O Paquistão é também um dos países do mundo mais afetado pelas alterações climáticas. O rio Indo é a principal artéria aquática para a agricultura e economia do país, mas, com as suas nascentes no triângulo dos Himalaias, entre a Índia, a China e o Paquistão, está rapidamente a tornar­‑se num importante ponto de tensão na geopolítica regional em matéria de clima. Esperamos desenvolver a nossa cooperação com o Paquistão em questões relacionadas com a energia e o clima e contamos com o Paquistão para, no próximo ano, ajudar a reforçar os compromissos assumidos pelos diferentes países no quadro do Acordo de Paris.

O difícil caminho a seguir no Afeganistão

Por último, evidentemente, debatemos de forma aprofundada a situação em termos de segurança na região e, em particular, no Afeganistão.

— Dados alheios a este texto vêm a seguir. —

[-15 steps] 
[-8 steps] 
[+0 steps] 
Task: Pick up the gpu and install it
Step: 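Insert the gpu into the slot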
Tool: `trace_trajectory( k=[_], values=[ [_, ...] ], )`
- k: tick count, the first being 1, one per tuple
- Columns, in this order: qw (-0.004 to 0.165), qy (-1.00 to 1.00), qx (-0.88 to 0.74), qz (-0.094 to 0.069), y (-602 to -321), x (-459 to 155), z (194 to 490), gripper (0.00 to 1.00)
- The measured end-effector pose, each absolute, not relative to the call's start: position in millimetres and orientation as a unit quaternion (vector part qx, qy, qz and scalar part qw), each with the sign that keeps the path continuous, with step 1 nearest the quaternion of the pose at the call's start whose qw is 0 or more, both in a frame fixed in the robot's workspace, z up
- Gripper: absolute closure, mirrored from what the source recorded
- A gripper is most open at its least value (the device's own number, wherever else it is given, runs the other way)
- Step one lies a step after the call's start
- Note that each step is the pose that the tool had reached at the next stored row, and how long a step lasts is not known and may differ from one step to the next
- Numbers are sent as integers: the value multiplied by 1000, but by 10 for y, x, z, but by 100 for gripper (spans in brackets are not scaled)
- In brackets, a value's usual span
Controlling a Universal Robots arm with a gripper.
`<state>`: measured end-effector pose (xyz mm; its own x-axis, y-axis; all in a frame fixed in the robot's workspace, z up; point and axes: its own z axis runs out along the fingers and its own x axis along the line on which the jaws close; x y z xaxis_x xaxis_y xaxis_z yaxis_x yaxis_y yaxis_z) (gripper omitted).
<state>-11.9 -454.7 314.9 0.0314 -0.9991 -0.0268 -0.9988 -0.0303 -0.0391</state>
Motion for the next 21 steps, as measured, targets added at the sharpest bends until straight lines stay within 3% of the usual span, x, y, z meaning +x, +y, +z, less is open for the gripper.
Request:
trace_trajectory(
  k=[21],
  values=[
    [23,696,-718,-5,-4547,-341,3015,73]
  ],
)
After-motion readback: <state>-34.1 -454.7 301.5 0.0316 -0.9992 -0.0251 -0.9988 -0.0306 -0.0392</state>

Acordámos em apoiar vigorosamente um processo de paz liderado e assumido pelos afegãos e congratulámo­‑nos com os progressos realizados nos últimos dois anos, nomeadamente a assinatura, em fevereiro de 2020, de um acordo entre os EUA e os talibãs. Estamos perfeitamente conscientes da dificuldade do trabalho que temos pela frente e dos obstáculos ainda por superar, tal como o mais recente ataque mortífero à Universidade de Cabul acabou de evidenciar.

O ministro dos Negócios Estrangeiros Makhdoom Qureshi manifestou as preocupações do Paquistão relativamente às violações dos direitos humanos por parte da Índia na região de Jamu e Caxemira e às suas tentativas de alterar a demografia do território contestado. Enquanto UE, estamos a seguir de perto a situação naquela região e sublinhámos a necessidade de contenção, de um desanuviamento das tensões e da resolução da disputa por meio do diálogo e de esforços diplomáticos.

Com efeito, face à ameaça comum do terrorismo, ao agravamento da crise da COVID­‑19 na Europa e no mundo e à crescente rivalidade sistémica entre a China e os Estados Unidos, importa, mais do que nunca, que a UE aprofunde as relações com países como o Paquistão, crucial para a estabilidade regional na Ásia Meridional. É o que faremos.